(ASSIGNED TASK): Please copy each line from the entries that contains the string "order".
============
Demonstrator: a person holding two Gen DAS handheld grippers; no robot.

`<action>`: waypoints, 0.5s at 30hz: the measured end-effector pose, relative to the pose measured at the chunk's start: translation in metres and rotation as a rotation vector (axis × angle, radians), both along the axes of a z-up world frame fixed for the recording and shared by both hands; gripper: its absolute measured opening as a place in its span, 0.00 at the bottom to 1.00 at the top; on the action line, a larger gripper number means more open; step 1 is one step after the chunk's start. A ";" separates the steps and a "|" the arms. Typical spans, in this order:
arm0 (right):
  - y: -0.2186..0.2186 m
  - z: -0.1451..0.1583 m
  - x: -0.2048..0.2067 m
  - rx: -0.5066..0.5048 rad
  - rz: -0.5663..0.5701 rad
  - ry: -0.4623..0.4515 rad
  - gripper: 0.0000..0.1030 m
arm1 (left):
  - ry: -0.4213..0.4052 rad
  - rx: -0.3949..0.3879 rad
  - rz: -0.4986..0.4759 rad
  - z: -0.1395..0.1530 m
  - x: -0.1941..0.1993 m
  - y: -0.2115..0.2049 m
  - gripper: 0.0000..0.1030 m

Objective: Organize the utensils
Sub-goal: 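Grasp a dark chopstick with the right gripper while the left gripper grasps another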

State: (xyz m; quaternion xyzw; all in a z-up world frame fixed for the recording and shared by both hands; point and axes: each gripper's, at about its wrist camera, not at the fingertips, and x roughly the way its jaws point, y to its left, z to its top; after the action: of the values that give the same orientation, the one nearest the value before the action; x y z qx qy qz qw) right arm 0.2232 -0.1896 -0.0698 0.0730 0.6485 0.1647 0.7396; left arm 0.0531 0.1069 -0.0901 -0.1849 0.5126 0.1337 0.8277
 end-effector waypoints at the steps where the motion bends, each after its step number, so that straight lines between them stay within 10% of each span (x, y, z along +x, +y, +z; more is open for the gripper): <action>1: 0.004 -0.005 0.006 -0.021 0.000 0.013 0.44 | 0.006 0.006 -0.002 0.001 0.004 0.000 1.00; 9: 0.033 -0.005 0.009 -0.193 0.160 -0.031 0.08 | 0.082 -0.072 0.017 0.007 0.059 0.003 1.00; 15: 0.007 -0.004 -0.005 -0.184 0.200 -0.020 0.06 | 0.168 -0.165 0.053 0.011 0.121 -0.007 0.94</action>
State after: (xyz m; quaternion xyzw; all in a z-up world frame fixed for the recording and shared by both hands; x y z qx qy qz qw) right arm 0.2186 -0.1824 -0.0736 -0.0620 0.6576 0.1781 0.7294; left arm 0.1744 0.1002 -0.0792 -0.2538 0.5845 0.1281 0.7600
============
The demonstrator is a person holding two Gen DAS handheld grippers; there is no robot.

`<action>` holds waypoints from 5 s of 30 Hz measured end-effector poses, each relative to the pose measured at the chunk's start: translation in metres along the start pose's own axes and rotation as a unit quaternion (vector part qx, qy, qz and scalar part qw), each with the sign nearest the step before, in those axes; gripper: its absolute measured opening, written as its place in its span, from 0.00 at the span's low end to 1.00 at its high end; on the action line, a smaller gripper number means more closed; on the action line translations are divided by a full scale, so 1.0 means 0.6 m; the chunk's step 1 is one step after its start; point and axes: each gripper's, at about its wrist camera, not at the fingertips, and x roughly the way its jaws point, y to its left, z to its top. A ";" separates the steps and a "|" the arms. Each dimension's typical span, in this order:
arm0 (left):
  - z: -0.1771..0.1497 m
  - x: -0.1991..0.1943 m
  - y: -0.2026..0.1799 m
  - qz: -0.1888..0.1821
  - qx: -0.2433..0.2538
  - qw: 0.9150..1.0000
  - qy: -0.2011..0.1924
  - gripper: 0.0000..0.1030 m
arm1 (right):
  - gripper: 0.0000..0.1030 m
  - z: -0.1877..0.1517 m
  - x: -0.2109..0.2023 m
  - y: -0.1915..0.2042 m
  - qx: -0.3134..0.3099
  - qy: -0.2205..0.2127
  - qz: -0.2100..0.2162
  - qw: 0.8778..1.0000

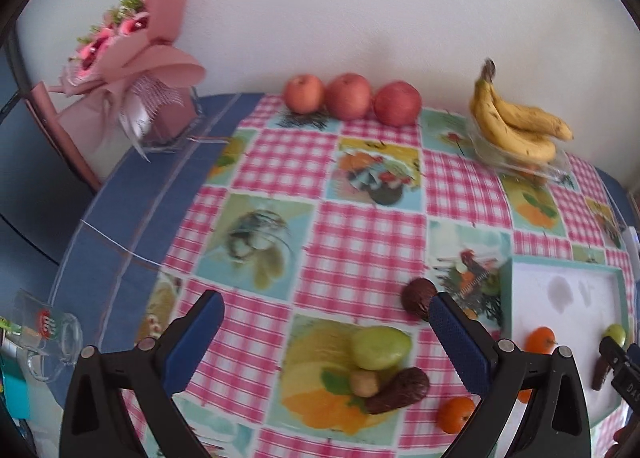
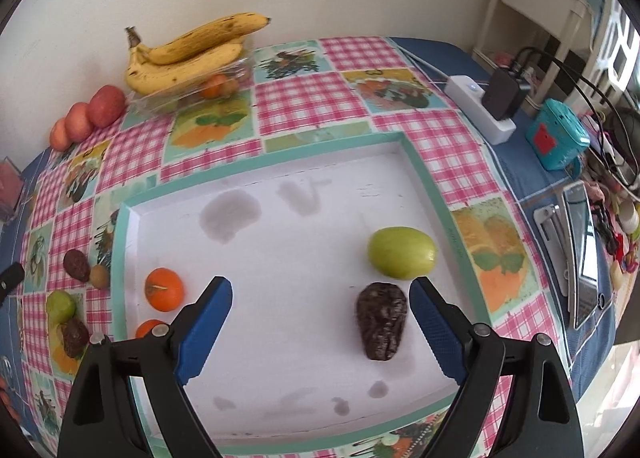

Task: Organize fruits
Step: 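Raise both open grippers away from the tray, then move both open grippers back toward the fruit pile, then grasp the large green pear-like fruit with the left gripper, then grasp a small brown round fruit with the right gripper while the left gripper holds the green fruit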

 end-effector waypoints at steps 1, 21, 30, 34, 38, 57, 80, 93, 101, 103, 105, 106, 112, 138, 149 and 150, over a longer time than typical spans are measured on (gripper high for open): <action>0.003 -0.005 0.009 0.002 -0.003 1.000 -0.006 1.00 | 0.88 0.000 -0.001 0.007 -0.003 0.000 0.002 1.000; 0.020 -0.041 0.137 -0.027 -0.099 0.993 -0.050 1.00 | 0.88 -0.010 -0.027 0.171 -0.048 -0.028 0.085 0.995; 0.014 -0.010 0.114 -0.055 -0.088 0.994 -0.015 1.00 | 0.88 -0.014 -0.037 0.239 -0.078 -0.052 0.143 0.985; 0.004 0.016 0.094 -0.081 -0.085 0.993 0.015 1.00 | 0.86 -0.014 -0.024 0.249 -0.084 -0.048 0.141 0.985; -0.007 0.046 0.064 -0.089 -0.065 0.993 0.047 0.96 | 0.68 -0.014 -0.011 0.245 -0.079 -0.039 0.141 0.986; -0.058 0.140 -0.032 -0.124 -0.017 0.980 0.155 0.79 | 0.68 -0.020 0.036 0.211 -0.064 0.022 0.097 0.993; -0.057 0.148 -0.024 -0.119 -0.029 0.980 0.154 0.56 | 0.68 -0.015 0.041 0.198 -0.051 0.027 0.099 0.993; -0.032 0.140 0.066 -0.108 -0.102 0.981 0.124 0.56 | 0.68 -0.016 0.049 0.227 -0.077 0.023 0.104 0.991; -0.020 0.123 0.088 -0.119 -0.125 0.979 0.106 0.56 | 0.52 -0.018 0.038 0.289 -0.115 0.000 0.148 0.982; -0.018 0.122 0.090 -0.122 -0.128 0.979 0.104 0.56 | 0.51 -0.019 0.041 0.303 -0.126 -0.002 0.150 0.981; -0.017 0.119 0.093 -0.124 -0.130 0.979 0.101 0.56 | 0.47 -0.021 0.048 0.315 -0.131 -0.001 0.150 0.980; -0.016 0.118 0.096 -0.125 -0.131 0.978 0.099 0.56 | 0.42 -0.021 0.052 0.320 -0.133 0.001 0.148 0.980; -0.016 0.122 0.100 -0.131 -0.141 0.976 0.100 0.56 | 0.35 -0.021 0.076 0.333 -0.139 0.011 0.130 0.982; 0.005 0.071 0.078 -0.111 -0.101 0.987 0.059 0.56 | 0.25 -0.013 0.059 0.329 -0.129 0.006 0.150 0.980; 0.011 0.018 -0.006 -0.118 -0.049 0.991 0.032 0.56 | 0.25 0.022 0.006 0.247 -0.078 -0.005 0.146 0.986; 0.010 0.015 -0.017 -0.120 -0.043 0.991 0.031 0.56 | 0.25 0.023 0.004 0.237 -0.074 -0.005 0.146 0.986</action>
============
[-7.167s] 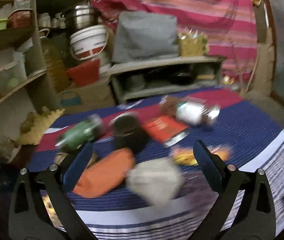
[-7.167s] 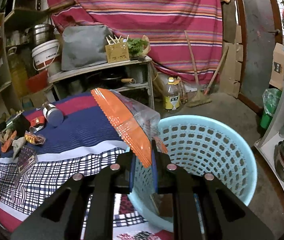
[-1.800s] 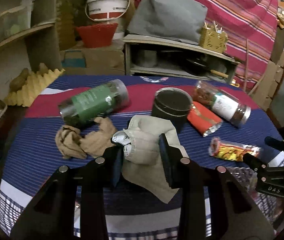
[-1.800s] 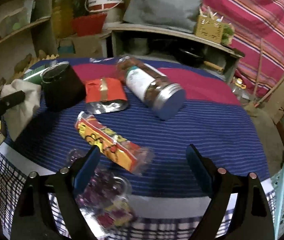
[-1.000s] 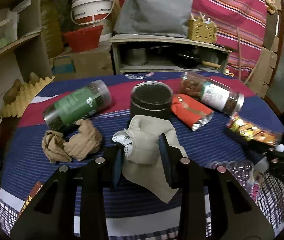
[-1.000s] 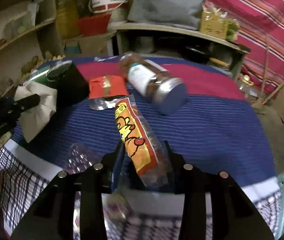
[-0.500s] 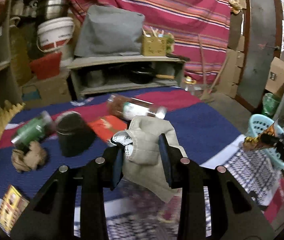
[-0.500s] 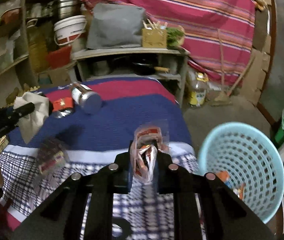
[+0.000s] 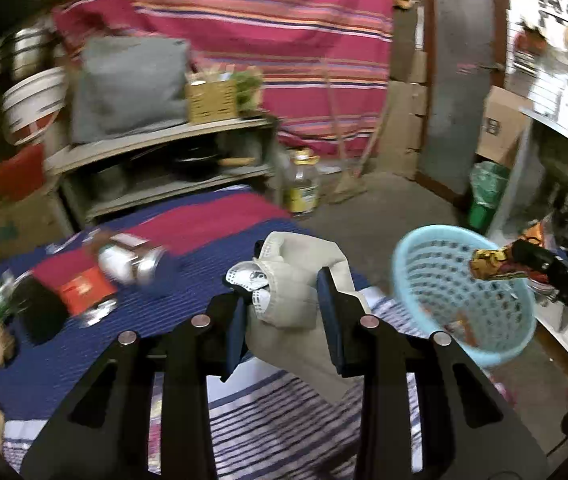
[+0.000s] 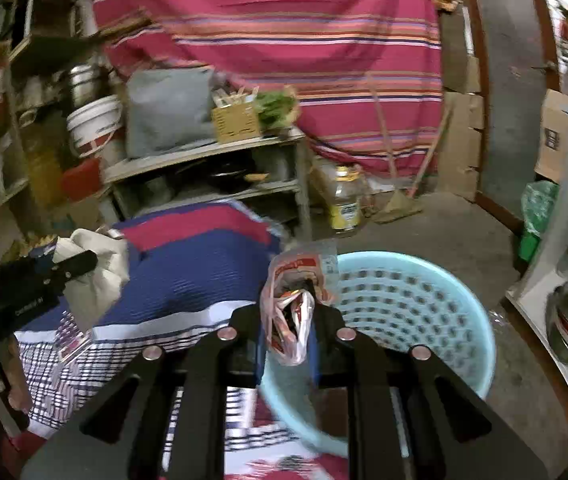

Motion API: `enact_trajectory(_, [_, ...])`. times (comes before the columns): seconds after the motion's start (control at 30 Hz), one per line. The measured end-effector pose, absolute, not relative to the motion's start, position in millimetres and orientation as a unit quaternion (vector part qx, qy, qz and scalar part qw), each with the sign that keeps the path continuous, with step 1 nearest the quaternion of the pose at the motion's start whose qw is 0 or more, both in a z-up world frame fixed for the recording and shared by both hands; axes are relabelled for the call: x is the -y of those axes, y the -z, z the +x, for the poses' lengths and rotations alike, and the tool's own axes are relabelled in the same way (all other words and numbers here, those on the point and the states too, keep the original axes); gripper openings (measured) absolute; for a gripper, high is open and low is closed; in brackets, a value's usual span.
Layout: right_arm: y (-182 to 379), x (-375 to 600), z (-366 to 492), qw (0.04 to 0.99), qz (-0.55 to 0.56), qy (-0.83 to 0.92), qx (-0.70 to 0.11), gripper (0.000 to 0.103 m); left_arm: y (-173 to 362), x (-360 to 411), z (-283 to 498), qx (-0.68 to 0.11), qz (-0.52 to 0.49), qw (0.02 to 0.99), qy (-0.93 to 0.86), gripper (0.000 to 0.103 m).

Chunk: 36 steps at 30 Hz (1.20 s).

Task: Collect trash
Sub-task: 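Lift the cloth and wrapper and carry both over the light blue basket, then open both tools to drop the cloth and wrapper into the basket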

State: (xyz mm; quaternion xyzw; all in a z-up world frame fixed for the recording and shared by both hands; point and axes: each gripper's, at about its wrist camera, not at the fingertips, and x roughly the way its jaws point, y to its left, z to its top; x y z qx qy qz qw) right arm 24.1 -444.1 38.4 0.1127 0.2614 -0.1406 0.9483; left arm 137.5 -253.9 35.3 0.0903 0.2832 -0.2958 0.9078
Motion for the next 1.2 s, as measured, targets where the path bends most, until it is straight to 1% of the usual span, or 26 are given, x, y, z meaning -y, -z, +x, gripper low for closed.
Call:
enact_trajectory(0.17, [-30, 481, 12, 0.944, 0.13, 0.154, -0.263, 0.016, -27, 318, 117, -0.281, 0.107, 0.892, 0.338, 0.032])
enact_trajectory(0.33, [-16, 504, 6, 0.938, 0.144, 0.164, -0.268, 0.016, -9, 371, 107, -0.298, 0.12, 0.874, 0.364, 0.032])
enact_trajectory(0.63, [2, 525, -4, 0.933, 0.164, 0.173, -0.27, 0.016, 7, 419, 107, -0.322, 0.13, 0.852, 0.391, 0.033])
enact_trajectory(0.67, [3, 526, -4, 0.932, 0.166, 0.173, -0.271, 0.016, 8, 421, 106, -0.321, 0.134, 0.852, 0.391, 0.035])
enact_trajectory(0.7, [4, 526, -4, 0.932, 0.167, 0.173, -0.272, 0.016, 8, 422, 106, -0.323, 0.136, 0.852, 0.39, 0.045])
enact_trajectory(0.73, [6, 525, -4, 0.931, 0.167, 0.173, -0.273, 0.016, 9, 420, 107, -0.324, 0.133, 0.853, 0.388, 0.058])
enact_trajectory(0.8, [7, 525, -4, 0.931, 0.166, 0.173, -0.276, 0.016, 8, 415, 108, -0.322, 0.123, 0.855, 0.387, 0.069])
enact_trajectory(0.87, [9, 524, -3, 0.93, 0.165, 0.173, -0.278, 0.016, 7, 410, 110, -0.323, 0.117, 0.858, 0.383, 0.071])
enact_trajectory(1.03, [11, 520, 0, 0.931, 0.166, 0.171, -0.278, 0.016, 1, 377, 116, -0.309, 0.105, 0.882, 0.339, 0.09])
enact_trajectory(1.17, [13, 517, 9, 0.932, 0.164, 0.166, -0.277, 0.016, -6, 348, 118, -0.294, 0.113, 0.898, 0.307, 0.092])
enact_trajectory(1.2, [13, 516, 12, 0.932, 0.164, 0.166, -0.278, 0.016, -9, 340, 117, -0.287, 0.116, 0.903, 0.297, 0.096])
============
(ANSWER BOX):
`<action>`: waypoints, 0.5s at 30hz: the measured end-effector pose, relative to the pose measured at the chunk's start: translation in metres and rotation as a rotation vector (axis × angle, radians), both along the axes of a z-up world frame fixed for the recording and shared by both hands; gripper: its absolute measured opening as a place in its span, 0.00 at the bottom to 1.00 at the top; on the action line, a larger gripper number means more open; step 1 is one step after the chunk's start. A ";" separates the steps and a "|" the arms. Typical spans, in this order:
`<action>` holds waypoints from 5 s of 30 Hz measured end-effector poses, each relative to the pose measured at the chunk's start: translation in metres along the start pose's own axes and rotation as a unit quaternion (vector part qx, qy, qz and scalar part qw), each with the sign nearest the step before, in those axes; gripper: its absolute measured opening, written as its place in its span, from 0.00 at the span's low end to 1.00 at its high end; on the action line, a smaller gripper number means more closed; on the action line translations are divided by a full scale, so 1.0 means 0.6 m; the chunk's step 1 is one step after its start; point and axes: each gripper's, at about its wrist camera, not at the fingertips, and x roughly the way its jaws point, y to its left, z to its top. A ";" separates the steps and a "|" the arms. Each dimension's typical span, in this order:

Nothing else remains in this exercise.